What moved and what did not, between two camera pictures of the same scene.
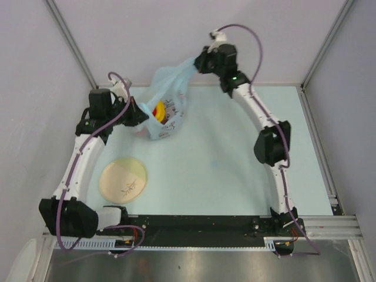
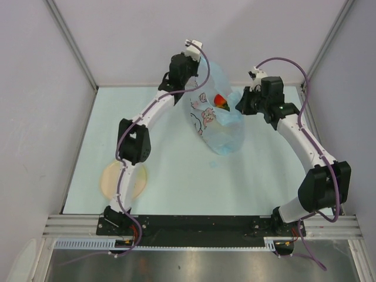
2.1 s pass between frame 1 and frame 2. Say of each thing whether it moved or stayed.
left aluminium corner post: stayed
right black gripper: moved
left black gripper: moved
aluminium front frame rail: stayed
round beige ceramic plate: stayed
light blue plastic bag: moved
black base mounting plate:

§ GOAL OF THE EXERCISE
Without the pictures, give every line above again exactly.

§ ANSWER SPACE
What moved and what did not, between two camera pictures of the same scene.
2.1 s pass between frame 1 and frame 2. Say of each thing whether it moved or stayed.
left aluminium corner post: stayed
right black gripper: moved
left black gripper: moved
aluminium front frame rail: stayed
round beige ceramic plate: stayed
light blue plastic bag: moved
black base mounting plate:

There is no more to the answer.